▸ ABOUT THIS TASK
Output the whole listing below. Keep it exact.

----------------

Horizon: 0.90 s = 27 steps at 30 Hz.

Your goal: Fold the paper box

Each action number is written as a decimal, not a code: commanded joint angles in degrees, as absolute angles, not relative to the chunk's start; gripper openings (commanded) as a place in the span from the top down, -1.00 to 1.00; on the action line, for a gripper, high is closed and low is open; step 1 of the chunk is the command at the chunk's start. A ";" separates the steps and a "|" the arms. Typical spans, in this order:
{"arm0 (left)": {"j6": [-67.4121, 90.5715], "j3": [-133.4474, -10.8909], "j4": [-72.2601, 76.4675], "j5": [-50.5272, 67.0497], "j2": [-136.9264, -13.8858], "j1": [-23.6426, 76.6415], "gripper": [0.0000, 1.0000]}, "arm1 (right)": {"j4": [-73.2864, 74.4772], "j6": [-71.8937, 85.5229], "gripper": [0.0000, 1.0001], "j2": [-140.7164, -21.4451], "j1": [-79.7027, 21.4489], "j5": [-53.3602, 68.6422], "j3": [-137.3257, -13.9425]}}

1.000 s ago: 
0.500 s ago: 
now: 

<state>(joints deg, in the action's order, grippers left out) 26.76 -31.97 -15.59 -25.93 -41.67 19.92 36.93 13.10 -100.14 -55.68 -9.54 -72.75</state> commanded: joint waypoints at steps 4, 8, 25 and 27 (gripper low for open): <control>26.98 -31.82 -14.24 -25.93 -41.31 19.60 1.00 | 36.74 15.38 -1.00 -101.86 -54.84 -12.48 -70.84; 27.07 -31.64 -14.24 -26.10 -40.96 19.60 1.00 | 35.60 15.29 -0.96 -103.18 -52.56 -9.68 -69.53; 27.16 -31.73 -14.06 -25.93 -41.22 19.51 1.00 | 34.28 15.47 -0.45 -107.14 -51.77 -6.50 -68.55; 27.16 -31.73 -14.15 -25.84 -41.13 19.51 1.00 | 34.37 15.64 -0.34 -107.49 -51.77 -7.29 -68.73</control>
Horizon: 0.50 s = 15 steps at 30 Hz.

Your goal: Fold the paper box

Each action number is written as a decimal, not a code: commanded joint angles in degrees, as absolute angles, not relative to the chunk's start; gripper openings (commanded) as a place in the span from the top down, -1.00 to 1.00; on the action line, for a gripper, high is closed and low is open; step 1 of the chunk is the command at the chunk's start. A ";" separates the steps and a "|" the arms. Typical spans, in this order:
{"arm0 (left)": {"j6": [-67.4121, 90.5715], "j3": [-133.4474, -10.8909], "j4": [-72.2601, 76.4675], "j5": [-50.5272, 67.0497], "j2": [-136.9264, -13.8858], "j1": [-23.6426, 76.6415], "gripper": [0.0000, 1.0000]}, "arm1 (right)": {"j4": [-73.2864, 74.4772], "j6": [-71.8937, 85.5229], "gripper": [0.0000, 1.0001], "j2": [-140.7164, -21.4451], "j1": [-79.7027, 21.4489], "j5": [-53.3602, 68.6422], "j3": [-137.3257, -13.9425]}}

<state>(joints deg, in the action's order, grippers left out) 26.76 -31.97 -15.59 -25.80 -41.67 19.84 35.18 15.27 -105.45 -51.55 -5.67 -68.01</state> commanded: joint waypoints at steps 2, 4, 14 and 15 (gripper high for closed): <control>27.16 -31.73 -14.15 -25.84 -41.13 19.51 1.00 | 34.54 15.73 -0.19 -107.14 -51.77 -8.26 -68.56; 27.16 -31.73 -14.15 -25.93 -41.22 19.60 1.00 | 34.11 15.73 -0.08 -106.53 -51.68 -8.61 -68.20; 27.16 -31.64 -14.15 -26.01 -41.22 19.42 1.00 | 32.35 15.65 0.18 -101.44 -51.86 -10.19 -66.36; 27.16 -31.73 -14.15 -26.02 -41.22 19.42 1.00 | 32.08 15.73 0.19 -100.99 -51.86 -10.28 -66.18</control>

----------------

▸ YOUR SOLUTION
Horizon: 0.90 s = 27 steps at 30 Hz.

Your goal: Fold the paper box

Each action number is written as a decimal, not a code: commanded joint angles in degrees, as absolute angles, not relative to the chunk's start; gripper openings (commanded) as a place in the span from the top down, -1.00 to 1.00; on the action line, for a gripper, high is closed and low is open; step 1 of the chunk is the command at the chunk's start. A ";" separates the steps and a "|" the arms. Typical spans, in this order:
{"arm0 (left)": {"j6": [-67.4121, 90.5715], "j3": [-133.4474, -10.8909], "j4": [-72.2601, 76.4675], "j5": [-50.5272, 67.0497], "j2": [-136.9264, -13.8858], "j1": [-23.6426, 76.6415], "gripper": [0.0000, 1.0000]}, "arm1 (right)": {"j4": [-73.2864, 74.4772], "j6": [-71.8937, 85.5229], "gripper": [0.0000, 1.0001], "j2": [-140.7164, -21.4451], "j1": [-79.7027, 21.4489], "j5": [-53.3602, 68.6422], "j3": [-137.3257, -13.9425]}}

1.000 s ago: 
0.500 s ago: 
now: 

<state>(joints deg, in the action's order, grippers left out) 26.76 -31.97 -15.59 -25.93 -41.67 19.92 36.93 13.10 -100.14 -55.68 -9.54 -72.75</state> commanded: joint waypoints at steps 4, 8, 25 and 27 (gripper low for open): <control>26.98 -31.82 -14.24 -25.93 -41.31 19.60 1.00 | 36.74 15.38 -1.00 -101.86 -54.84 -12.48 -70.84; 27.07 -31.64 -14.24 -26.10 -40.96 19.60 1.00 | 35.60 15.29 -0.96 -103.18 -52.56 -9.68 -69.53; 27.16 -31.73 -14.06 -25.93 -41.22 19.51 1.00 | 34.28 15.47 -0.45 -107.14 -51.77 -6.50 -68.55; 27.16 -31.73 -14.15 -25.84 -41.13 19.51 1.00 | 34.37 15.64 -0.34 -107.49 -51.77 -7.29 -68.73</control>
Horizon: 0.50 s = 15 steps at 30 Hz.

Your goal: Fold the paper box

Each action number is written as a decimal, not a code: commanded joint angles in degrees, as absolute angles, not relative to the chunk's start; gripper openings (commanded) as a place in the span from the top down, -1.00 to 1.00; on the action line, for a gripper, high is closed and low is open; step 1 of the chunk is the command at the chunk's start. A ";" separates the steps and a "|" the arms. Typical spans, in this order:
{"arm0 (left)": {"j6": [-67.4121, 90.5715], "j3": [-133.4474, -10.8909], "j4": [-72.2601, 76.4675], "j5": [-50.5272, 67.0497], "j2": [-136.9264, -13.8858], "j1": [-23.6426, 76.6415], "gripper": [0.0000, 1.0000]}, "arm1 (right)": {"j4": [-73.2864, 74.4772], "j6": [-71.8937, 85.5229], "gripper": [0.0000, 1.0001], "j2": [-140.7164, -21.4451], "j1": [-79.7027, 21.4489], "j5": [-53.3602, 68.6422], "j3": [-137.3257, -13.9425]}}

<state>(joints deg, in the action's order, grippers left out) 26.76 -31.97 -15.59 -25.80 -41.67 19.84 35.18 15.27 -105.45 -51.55 -5.67 -68.01</state> commanded: joint waypoints at steps 2, 4, 14 and 15 (gripper high for closed): <control>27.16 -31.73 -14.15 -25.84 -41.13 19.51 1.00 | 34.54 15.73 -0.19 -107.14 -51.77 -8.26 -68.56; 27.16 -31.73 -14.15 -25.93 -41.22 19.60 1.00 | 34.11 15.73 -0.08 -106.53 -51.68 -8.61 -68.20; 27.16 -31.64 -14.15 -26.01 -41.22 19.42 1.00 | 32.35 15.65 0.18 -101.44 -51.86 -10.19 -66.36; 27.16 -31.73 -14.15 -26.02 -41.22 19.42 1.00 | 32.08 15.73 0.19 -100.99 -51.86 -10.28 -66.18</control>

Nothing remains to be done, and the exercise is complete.